Joshua L Robinson 1 2 , Andrea J Roff 1 , Sarah J Hammond 1 2 , Jack RT Darby 2 , Andrew Tai 1 3 , Tim JM Moss 4 , Ashley Meakin 2 , Stacey Holman 2 , Andrew Davies 5 , Beverly S Muhlhausler 6 , Robert J Bischof 7 , Vicki L Clifton 8 , Megan J Wallace 4 9 , Janna L Morrison 2 , Michael J Stark 1 10 , Kathryn L Gatford 1
  1. Robinson Research Institute, University of Adelaide, Adelaide, SA, Australia
  2. Early Origins of Adult Health Research Group, University of South Australia, Adelaide, SA, Australia
  3. Respiratory and Sleep Medicine, Women's and Children's Hospital, Adelaide, SA, Australia
  4. The Ritchie Centre, Hudson Institute for Medical Research, Melbourne, VIC, Australia
  5. Biomedicine Discovery Institute, Monash University, Melbourne, SA, Australia
  6. Food and Nutrition Research Centre, University of Adelaide, Adelaide, SA, Australia
  7. School of Science, Psychology and Sport, Federation University, Melbourne, VIC, Australia
  8. Mater Research Institute, University of Queensland, Brisbane, QLD, Australia
  9. Department of Obstetrics and Gynaecology, Monash University, Melbourne, VIC, Australia
  10. Neonatal Medicine, Women's and Children's Hospital, Adelaide, SA, Australia

Maternal asthma is associated with neonatal respiratory morbidity, indicating lung immaturity at birth. Lung maturation can be stimulated by glucocorticoids and inflammation. Maternal asthma reduces glucocorticoid signalling and modulates the inflammatory response in the fetal lung, potential mechanisms contributing to respiratory morbidity in babies of asthmatic mothers. Antenatal betamethasone is routinely used to induce lung development in preterm babies. We therefore hypothesised that betamethasone would mature the lungs of lambs of asthmatic ewes.
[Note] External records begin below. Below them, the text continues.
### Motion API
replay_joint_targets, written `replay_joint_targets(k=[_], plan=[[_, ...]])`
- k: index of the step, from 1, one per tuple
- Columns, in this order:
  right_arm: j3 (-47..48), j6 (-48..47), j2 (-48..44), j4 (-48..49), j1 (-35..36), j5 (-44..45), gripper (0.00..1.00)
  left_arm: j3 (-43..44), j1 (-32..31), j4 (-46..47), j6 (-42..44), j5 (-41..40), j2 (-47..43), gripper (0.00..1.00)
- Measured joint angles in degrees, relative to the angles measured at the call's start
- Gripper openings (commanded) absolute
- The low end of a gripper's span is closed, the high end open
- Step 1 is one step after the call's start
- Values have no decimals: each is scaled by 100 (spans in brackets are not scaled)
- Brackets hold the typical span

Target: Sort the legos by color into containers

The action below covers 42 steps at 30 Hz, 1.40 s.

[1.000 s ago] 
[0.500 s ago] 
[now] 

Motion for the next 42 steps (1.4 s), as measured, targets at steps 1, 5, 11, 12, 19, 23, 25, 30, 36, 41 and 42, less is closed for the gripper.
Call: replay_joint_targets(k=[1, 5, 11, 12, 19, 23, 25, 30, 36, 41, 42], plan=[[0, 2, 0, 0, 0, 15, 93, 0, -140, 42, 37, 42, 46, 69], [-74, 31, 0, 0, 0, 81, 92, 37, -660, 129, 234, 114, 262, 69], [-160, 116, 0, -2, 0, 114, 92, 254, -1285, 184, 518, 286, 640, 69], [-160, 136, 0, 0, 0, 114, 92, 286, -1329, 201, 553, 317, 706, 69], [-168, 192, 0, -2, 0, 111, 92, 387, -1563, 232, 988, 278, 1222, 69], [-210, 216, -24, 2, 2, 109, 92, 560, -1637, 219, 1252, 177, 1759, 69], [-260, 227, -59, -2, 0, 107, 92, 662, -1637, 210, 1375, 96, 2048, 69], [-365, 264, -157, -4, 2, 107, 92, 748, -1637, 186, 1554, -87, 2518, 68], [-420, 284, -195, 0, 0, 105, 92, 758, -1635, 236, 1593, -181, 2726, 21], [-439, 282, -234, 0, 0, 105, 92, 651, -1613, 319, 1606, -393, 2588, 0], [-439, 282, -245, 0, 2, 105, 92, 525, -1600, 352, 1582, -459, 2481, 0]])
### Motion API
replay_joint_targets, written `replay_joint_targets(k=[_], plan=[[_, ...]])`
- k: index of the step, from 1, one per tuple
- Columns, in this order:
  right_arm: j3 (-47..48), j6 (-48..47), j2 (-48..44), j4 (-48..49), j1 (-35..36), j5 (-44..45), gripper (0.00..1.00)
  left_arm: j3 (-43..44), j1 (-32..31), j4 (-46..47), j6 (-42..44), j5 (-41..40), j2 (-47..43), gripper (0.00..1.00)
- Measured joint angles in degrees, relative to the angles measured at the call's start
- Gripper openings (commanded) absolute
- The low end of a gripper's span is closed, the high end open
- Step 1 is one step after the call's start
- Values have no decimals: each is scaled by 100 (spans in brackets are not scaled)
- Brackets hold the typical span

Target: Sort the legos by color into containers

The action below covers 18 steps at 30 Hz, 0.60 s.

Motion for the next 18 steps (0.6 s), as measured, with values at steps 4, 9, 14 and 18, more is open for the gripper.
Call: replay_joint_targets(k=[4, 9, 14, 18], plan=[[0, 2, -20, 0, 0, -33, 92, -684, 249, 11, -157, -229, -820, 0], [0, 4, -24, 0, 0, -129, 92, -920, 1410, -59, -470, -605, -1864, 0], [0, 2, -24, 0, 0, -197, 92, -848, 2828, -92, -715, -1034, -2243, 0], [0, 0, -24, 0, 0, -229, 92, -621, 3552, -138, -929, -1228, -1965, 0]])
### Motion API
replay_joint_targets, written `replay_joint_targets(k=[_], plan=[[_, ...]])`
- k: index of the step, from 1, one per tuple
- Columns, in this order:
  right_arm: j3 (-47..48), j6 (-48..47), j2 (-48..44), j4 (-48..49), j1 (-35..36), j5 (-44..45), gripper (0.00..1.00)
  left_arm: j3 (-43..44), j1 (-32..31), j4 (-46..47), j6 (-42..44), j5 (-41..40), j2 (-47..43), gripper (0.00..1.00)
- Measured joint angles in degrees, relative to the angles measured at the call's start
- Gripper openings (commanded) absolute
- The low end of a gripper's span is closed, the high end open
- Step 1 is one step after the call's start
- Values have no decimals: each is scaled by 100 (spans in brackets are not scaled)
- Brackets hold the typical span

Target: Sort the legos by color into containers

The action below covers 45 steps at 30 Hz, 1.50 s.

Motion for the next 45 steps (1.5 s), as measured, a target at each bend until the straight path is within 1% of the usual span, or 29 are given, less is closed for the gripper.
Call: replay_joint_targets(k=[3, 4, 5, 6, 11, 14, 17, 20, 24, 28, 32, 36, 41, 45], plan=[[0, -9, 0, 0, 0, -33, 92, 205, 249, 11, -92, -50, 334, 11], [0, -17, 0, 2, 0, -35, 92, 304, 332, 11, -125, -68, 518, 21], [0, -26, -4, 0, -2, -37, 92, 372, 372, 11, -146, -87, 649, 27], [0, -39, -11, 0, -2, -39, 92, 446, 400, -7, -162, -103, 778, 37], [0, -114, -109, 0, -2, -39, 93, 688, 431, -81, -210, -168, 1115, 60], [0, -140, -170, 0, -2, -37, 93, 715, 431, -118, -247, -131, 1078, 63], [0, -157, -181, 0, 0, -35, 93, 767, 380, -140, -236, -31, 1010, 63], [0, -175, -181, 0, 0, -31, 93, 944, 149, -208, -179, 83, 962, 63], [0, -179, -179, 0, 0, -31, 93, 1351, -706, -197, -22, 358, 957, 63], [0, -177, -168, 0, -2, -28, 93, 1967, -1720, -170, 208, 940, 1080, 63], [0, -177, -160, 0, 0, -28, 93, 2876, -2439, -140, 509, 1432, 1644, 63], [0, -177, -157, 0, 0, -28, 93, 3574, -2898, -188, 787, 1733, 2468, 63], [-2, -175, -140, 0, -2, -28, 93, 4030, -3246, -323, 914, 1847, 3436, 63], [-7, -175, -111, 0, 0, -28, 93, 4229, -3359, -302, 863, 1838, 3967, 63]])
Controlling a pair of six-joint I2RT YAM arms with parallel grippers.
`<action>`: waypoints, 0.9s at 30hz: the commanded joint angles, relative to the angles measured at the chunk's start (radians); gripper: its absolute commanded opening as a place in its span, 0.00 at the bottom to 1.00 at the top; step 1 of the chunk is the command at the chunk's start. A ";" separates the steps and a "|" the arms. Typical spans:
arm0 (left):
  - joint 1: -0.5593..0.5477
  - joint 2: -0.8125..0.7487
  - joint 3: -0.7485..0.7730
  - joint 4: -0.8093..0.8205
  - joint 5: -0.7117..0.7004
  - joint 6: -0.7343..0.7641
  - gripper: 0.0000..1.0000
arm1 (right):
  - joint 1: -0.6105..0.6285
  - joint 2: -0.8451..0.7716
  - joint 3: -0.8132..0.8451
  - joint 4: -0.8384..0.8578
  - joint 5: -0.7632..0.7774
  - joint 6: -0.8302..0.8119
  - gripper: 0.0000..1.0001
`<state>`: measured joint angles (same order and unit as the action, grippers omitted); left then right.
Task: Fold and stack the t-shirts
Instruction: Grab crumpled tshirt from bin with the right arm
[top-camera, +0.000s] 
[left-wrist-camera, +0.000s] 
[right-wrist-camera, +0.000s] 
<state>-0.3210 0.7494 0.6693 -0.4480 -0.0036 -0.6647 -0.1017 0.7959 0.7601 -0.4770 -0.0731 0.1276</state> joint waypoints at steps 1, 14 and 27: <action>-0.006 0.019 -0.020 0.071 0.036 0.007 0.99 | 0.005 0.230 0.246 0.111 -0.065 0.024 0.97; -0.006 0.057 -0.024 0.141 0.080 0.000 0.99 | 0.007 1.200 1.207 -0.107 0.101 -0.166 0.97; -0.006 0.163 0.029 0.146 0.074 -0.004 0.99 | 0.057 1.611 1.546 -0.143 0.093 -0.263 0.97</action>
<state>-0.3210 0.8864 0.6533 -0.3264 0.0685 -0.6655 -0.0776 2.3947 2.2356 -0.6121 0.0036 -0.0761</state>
Ewes were sensitised to house dust mite (HDM) and an asthmatic phenotype induced by fortnightly HDM lung challenges; controls (n=11) received saline. Pregnant asthmatic ewes were randomised to antenatal saline (n=9) or betamethasone (n=8, 12 mg i.m.) at 138 and 139 days of gestation (dG). At 140 dG (term, 150 dG), lambs (control: n=16, asthma: n=14, asthma+betamethasone: n=12) were delivered by Caesarean section and ventilated (45 minutes) prior to lung tissue collection for RT-qPCR. Data were analysed using mixed models.

Compared to controls, asthma lambs had lower glucocorticoid receptor (p=0.017) and IL-6 (p=0.042) gene expression. Expression of surfactant protein (SP)-A, SP-B, and SP-C was higher but expression of IL-6 (p=0.014), 11βHSD1 (p=0.010), and KDR (p=0.008) was lower in the asthma+betamethasone lambs compared to controls. TNFα (p=0.001), mineralocorticoid receptor (p=0.002), and 11βHSD1 (p=0.010) gene expression was reduced with betamethasone compared to asthma lambs, while SP-B and SP-C expression was increased. Gene expression of SP-D, 11βHSD2, hypoxia-related genes (HIF1α, HIF2α, HIF3α, FLT1) and inflammatory cytokines (IL-1β, IL-5, IL-8) did not differ between groups.

Impaired fetal lung development in response to maternal asthma in pregnancy may be the result of lower glucocorticoid receptor expression and IL-6 driven lung maturation. Betamethasone improved lung maturity by increasing SP gene expression, despite downregulation of upstream genes. Further exploration of these pathways may highlight targets to improve lung outcomes in babies of asthmatic women.